Celgene ha presentato, come al solito, una quantità immane di dati. Piuttosto interessanti quelli relativi a luspatercept nel trattamento di pazienti affetti da anemia associata a beta talassemia o sindromi mielodisplastiche. I dati aggiornati dimostrano che i soggetti trattati con la proteina di fusione di Celgene hanno notevolmente meno bisogno di trasfusioni rispetto alla miglior terapia disponibile. Anche JCAR017 si è difesa egregiamente, permettendo di conseguire una risposta a 13 pazienti su 16 affetti da leucemia linfocitica cronica/linfoma a piccoli linfociti (CLL/SLL) una risposta. Da notare che i soggetti trattati avevano già ricevuto ibrutinib e che 7 di questi hanno fatto registrare una risposta completa.

Tutti e due gli assetti sono arrivati a Celgene attraverso partner, segnatamente Acceleron e Juno e la stima delle potenziali vendite combinate dei due si aggira attorno ai cinque miliardi di dollari. Se a questo si aggiunge bb2121 da bluebird bio, del quale vi ho parlato poco prima, appare evidente che il cielo è limpido se si guarda in quella direzione, più scuro e minaccioso se si guarda verso ozanimod e fedratinib. Per quanto mi riguarda, rimango ottimista circa il fatto che la compagnia torni ai livelli che le competono e Celgene rimane un buy.
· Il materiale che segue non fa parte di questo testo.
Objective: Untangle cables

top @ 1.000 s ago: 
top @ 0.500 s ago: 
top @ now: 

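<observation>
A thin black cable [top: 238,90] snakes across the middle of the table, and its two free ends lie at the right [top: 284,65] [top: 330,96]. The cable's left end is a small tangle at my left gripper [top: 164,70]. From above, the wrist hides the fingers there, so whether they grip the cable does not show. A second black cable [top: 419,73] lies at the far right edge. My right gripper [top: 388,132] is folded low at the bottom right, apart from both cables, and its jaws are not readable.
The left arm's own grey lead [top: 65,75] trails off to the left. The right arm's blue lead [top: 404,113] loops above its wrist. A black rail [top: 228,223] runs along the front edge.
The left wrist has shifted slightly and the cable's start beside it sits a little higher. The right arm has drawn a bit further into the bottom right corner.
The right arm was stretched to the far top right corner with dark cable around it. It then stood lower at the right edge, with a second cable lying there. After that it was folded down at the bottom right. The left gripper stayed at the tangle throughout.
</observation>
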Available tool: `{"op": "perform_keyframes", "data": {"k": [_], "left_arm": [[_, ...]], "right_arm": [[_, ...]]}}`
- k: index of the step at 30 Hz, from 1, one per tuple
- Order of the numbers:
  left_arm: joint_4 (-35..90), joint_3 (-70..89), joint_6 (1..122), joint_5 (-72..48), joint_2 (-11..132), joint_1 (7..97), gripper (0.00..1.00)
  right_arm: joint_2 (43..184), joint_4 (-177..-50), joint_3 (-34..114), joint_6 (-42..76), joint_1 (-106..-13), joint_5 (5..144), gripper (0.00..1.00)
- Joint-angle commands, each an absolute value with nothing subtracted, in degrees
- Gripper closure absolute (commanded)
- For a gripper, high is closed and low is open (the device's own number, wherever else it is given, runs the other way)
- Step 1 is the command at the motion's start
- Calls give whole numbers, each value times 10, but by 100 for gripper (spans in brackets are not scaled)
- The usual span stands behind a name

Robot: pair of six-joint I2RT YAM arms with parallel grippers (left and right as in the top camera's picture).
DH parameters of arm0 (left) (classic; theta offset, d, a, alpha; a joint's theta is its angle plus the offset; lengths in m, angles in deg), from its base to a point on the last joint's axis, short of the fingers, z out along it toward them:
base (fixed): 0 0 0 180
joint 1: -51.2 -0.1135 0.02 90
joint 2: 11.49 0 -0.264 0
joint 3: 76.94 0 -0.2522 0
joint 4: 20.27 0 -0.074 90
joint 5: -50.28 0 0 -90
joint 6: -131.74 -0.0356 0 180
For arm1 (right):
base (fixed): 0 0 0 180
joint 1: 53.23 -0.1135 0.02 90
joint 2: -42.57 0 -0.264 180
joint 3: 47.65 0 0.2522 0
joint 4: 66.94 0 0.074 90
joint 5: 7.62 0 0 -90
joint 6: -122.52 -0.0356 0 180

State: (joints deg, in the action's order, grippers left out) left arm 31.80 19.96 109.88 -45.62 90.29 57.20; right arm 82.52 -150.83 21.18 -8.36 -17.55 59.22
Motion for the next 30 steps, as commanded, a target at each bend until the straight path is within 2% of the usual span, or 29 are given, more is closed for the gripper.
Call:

Karyopharm ha presentato i dati relativi alla sopravvivenza dello studio SADAL nel quale il loro candidato in fase più avanzata selinexor ha permesso di ottenere un tasso di risposta che rimane superiore al 30% e, cosa più importante, risposte durature, oltre le più rosee aspetattive, per conto mio. A questo va aggiunto il fatto che, stando alla compagnia, quando FDA le ha concesso la fast track l’agenzia americana aveva già per le mani i dati di SADAL, il che potrebbe deporre a favore dell’ipotesi di un’approvazione accelerata sulle basi dello studio in corso. Anche qui, per conto mio siamo in presenza di una compagnia da avere in portafoglio, anche in considerazione del possibile primo semaforo verde per selinexor previsto per aprile 2019.

Ora, se non ci sono domande, passerei alla realizzazione della mia playlist natalizia su Plex. Si accettano consigli.